Data excerpts
»»
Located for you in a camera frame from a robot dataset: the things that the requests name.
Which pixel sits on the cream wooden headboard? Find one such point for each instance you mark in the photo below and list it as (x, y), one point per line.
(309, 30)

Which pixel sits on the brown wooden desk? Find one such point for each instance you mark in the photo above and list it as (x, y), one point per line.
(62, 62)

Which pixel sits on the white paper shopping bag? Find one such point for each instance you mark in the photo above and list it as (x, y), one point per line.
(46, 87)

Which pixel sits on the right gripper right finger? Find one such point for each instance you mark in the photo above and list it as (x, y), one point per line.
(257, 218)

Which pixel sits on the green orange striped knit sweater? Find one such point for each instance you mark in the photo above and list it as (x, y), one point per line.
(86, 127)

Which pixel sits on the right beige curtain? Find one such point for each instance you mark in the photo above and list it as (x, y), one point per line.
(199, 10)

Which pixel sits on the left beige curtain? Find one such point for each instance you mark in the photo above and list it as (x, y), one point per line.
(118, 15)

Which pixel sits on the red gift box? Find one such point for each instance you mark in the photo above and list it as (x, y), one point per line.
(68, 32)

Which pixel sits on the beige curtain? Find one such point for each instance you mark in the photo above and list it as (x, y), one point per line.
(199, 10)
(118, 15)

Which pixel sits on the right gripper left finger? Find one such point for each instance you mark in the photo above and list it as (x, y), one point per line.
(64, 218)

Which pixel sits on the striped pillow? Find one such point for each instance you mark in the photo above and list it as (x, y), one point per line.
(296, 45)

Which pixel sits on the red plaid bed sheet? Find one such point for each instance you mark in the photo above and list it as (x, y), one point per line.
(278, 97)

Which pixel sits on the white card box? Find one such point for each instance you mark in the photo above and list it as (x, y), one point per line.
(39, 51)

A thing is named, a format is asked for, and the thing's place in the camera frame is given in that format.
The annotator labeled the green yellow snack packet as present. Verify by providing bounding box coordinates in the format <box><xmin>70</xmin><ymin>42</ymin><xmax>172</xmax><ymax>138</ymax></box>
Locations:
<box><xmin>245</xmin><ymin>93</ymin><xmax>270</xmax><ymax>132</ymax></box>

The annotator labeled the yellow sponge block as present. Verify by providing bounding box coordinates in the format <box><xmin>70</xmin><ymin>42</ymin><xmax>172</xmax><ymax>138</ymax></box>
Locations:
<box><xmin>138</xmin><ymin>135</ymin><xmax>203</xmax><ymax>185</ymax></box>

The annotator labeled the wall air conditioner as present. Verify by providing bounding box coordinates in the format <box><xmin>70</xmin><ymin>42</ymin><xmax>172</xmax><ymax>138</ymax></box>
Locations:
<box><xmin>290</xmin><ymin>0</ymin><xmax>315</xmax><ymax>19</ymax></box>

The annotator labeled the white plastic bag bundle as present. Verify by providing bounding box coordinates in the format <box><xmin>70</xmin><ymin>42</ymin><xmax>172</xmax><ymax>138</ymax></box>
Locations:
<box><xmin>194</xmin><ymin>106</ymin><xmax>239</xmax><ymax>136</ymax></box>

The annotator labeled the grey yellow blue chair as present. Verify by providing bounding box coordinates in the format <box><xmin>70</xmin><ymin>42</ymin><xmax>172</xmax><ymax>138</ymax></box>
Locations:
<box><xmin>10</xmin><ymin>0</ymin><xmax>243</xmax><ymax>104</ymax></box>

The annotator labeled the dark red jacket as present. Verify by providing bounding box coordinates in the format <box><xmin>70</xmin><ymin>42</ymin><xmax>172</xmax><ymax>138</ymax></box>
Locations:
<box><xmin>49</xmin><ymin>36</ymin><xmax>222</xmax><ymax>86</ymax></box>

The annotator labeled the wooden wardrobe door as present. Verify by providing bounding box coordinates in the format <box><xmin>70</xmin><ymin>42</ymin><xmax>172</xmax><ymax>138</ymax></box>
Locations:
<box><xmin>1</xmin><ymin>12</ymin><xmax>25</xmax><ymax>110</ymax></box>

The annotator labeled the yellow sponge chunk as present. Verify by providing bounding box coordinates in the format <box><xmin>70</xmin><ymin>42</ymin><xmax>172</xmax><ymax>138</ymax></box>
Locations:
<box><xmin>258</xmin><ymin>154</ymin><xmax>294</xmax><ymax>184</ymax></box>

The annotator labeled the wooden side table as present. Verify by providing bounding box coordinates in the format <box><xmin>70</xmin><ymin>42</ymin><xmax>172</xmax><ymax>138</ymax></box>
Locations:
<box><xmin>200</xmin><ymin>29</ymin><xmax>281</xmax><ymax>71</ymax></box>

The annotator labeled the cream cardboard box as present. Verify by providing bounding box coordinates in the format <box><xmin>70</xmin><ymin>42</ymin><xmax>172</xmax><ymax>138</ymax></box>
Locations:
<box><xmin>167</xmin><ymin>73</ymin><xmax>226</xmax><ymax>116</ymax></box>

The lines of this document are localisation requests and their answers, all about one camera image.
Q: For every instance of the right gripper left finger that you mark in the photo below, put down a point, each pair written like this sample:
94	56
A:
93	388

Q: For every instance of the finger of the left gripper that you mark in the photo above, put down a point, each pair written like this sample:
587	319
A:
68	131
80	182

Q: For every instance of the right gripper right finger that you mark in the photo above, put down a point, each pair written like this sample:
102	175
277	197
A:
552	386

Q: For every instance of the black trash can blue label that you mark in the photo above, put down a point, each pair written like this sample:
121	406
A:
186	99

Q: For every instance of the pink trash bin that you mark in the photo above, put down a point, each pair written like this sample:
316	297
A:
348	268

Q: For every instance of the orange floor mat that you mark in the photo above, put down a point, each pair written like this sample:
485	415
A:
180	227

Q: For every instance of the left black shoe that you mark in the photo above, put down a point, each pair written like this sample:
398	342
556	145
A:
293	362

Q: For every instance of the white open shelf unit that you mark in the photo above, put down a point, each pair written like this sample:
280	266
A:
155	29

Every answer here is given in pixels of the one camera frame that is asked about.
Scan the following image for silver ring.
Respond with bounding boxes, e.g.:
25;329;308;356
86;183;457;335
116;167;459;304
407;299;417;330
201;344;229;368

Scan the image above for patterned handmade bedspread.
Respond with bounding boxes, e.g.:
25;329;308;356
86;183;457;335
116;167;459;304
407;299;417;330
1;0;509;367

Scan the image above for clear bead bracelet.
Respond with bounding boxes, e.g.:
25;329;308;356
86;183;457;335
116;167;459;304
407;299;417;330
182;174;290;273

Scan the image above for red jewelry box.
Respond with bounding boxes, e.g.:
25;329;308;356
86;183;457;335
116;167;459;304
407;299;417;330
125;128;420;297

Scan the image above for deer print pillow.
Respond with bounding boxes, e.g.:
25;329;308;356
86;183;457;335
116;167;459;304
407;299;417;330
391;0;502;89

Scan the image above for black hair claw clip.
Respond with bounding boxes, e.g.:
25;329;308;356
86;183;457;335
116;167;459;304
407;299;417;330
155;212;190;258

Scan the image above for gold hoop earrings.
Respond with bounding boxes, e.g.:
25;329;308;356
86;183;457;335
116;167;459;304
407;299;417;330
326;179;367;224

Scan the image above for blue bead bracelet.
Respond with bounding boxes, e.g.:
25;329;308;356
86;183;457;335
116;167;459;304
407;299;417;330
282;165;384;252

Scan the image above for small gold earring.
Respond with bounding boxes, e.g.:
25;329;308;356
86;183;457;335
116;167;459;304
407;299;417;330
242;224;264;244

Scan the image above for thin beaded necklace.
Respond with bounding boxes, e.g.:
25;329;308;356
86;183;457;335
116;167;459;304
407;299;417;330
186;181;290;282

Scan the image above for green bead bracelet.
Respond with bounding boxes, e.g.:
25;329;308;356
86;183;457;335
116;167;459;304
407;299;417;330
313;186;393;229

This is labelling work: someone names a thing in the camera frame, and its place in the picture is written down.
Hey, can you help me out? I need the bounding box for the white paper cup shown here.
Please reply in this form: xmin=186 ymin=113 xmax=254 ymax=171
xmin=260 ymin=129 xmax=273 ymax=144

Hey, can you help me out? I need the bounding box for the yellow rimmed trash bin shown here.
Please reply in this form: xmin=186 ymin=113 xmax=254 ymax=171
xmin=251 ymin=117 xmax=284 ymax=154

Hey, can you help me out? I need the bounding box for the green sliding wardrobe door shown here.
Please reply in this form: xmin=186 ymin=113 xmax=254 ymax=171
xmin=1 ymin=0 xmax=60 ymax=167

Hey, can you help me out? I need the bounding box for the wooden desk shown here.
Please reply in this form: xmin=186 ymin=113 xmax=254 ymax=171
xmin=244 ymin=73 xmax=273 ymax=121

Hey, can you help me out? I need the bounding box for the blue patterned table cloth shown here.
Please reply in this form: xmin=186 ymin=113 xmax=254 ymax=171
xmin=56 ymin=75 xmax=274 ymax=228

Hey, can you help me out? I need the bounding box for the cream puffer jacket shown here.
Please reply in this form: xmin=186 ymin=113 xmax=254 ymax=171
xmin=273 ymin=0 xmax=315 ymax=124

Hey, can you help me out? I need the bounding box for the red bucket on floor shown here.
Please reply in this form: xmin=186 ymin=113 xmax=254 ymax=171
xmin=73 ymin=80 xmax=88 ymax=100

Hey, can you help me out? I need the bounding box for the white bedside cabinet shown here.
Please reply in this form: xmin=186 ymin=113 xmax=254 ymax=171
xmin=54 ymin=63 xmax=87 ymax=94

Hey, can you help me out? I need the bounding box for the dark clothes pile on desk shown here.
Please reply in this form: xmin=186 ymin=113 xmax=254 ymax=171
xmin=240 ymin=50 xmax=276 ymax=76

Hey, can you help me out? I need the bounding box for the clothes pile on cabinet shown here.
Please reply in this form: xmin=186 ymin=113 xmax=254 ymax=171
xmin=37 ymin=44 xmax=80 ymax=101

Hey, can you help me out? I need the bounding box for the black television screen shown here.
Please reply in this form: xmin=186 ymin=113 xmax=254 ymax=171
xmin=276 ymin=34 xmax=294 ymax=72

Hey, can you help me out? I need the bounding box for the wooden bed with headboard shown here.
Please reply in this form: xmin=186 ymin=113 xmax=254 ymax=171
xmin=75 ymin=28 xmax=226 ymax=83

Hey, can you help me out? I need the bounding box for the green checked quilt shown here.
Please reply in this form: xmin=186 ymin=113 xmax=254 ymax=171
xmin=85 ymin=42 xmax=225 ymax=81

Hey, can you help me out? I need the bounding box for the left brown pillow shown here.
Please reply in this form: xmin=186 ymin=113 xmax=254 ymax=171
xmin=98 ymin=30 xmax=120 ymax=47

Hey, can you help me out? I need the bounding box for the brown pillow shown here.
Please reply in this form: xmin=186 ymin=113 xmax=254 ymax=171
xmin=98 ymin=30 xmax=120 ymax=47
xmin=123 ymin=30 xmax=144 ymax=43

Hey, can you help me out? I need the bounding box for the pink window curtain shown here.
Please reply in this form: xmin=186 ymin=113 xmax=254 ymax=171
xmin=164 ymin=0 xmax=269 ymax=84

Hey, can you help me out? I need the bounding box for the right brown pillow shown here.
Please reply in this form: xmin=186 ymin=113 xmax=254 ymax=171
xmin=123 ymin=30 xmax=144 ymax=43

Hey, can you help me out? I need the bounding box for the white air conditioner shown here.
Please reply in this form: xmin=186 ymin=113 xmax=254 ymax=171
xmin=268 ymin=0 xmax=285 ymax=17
««
* _INSTRUCTIONS TO FOLLOW_
Among the records above, repeat exactly the line with "The lines of", the line with "Every answer here", and every line in between, and only those.

* _EXERCISE RESPONSE_
The lines of this document are localisation requests and their answers, all about one camera image.
Q: For every instance of the right gripper left finger that you mark in the photo below, put down a point, each pair written like this sample:
94	56
A:
93	388

Q: For every instance of the finger of the left gripper that you mark in the photo above, put down a point, each pair written like this sample:
587	319
A:
68	131
80	182

Q: For every instance of the right gripper right finger that you mark in the photo above, put down a point, each pair written like this sample:
102	175
277	197
A:
552	386

Q: For every instance of the black trash can blue label that you mark in the photo above, put down a point, each pair written like this sample:
121	406
A:
186	99

Q: For every instance of the pink trash bin that you mark in the photo above, put down a point, each pair written like this sample:
316	297
A:
348	268

Q: For every instance of the orange floor mat that you mark in the photo above, put down a point, each pair written like this sample:
485	415
A:
180	227

Q: For every instance of the left black shoe that you mark in the photo above, put down a point, each pair written like this sample:
398	342
556	145
A:
293	362

Q: For every instance of the white open shelf unit that you mark in the photo above, put down a point, each pair written like this sample:
280	266
A:
155	29

Every answer here is given in pixels of the one camera frame that is asked about.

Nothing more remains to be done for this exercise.